Latest Thread Comments (4 total)
Posted by BrynS on Sunday, 24-Aug-08 18:39:05 UTC
Has there been any response or comment from either AMD or NVIDIA on Lucid's technology yet? Even without Intel's looming involvement with the firm, I'm sure both IHVs must be interested in this potentially disruptive technology as something to be thwarted or embraced in their products.With NV PR back to their usual gabbiness (http://www.pcpro.co.uk/news/220947/nvision-larrabee-like-a-gpu-from-2006.html) on Intel's (and AMD's) technical cahunas at NVISION, I'm wondering whether they'll find the time to fit it in some choice words for Lucid. Perhaps both are still "assessing the threat" as it were. :razz:

Posted by BRiT on Sunday, 24-Aug-08 21:13:38 UTC
Has there been any reports on the sort of latency or frame distribution, ala micro-stuttering ?

Posted by Kaldskryke on Monday, 25-Aug-08 20:01:51 UTC
Quoting BRiT
Has there been any reports on the sort of latency or frame distribution, ala micro-stuttering ?
I thought micro-stuttering was specific to AFR. If Hydra is splitting up a single frame, how could microstutter occur unless the load-balancing changes dramatically from frame to frame (which I doubt) ?
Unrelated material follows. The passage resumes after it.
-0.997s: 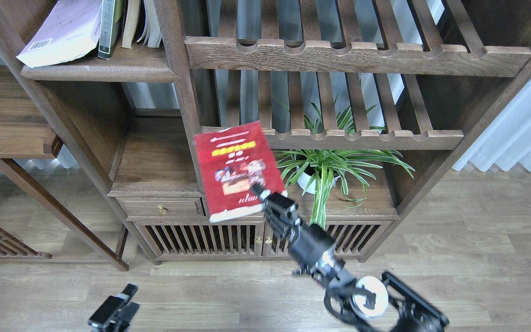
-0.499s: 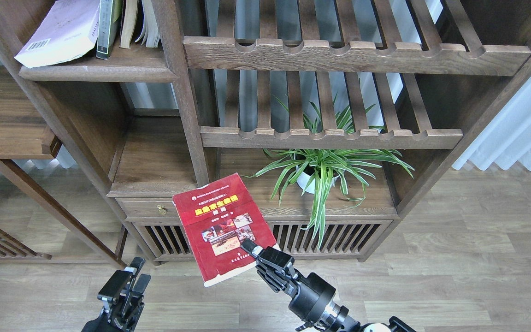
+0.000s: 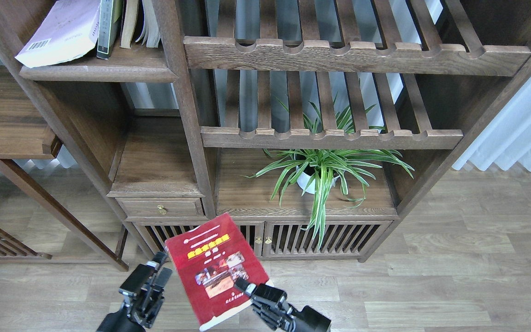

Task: Organize books on shelf
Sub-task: 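Lower the red book toward the left gripper and grasp it with left, then lift the red book with the left gripper up onto the top shelf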

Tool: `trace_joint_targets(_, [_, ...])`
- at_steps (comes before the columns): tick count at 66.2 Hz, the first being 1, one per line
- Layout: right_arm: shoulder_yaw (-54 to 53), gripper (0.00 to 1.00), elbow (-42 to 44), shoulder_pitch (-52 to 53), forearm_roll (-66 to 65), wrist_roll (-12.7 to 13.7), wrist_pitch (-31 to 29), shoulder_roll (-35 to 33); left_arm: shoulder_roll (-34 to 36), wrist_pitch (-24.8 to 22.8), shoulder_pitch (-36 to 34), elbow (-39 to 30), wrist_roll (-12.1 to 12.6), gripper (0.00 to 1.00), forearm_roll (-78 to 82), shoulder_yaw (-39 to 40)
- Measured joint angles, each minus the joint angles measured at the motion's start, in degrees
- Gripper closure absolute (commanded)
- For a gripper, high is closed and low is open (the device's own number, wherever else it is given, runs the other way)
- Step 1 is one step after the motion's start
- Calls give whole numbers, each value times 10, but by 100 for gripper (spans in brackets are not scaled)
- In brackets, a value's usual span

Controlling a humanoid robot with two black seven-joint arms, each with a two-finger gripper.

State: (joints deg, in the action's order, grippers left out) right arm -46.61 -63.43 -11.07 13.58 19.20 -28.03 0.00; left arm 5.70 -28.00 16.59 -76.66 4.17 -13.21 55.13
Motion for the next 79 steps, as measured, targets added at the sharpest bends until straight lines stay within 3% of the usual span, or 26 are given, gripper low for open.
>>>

Posted by bowman on Monday, 25-Aug-08 22:03:21 UTC
It doesn't distribute frames at all, it distributes elements in a frame so 'microstuttering' shouldn't exist. The potential problems are latency introduced by another link in the signal chain, and driver issues given that one has to depend on both ATI/NVIDIA and Lucid on the software side.